The Luggage's legs disappeared inside its body.

After a while it very cautiously opened its lid, just a fraction.

Of the three things that most people know about the horse, the third is that, over a short distance, it can't run as fast as a man. As Rincewind had learned to his advantage, it has more legs to sort out.

There are additional advantages if a) the people on horseback aren't expecting you to run and b) you happen to be, very conveniently, in an athletic starting position.

Rincewind rose like a boomerang curry from a sensitive stomach.

There was a lot of shouting but the comforting thing, the important thing, was that it was all behind him. It would soon try to catch him up but that was a problem for the future. He could also consider where he was running to as well, but an experienced coward never bothered with the to when the from held such fascination.

A less practised runner would have risked a glance behind, but Rincewind instinctively knew all about wind drag and the tendency of inconvenient rocks to position themselves under the unwary foot. Besides, why look behind? He was already running as fast as he could. Nothing he could see would make him run any faster.

There was a large shapeless village ahead, a construction apparently of mud and dung. In the fields in front of it a dozen peasants looked up from their toil at the accelerating wizard.

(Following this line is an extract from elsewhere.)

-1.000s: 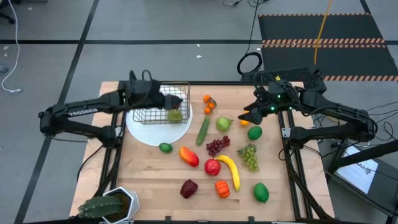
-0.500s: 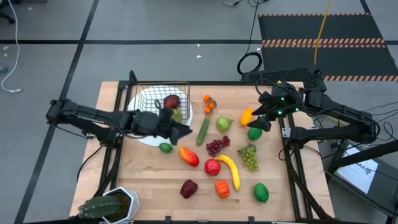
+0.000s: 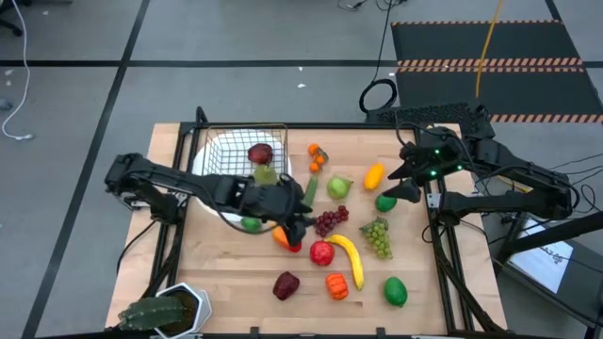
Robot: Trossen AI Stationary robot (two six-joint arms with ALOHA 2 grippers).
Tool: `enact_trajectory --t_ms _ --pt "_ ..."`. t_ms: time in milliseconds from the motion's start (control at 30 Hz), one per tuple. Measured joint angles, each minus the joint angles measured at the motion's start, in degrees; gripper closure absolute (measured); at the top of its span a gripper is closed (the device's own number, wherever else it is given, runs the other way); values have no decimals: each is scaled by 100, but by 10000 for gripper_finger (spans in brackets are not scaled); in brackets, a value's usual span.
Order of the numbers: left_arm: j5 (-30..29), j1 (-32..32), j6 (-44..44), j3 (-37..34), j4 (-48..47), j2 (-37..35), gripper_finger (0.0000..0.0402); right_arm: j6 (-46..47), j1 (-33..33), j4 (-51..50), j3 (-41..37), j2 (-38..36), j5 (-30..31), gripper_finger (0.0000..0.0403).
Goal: Build produce basket
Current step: Put the bottom mango into the wired basket
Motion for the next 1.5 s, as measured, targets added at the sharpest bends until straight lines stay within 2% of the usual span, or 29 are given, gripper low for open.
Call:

Perhaps it was Rincewind's imagination, but as he passed them he could have sworn that he heard the cry:

'Necessarily Extended Duration To The Red Army! Regrettable Decease Without Undue Suffering To The Forces of Oppression!'

Rincewind dived through the huts as the soldiers charged at the peasants.

Cohen had been right. There seemed to be a revolution. But the Empire had been in unchanged existence for thousands of years, courtesy and a respect for protocol were part of its very fabric, and by the sound of it the revolutionaries had yet to master the art of impolite slogans.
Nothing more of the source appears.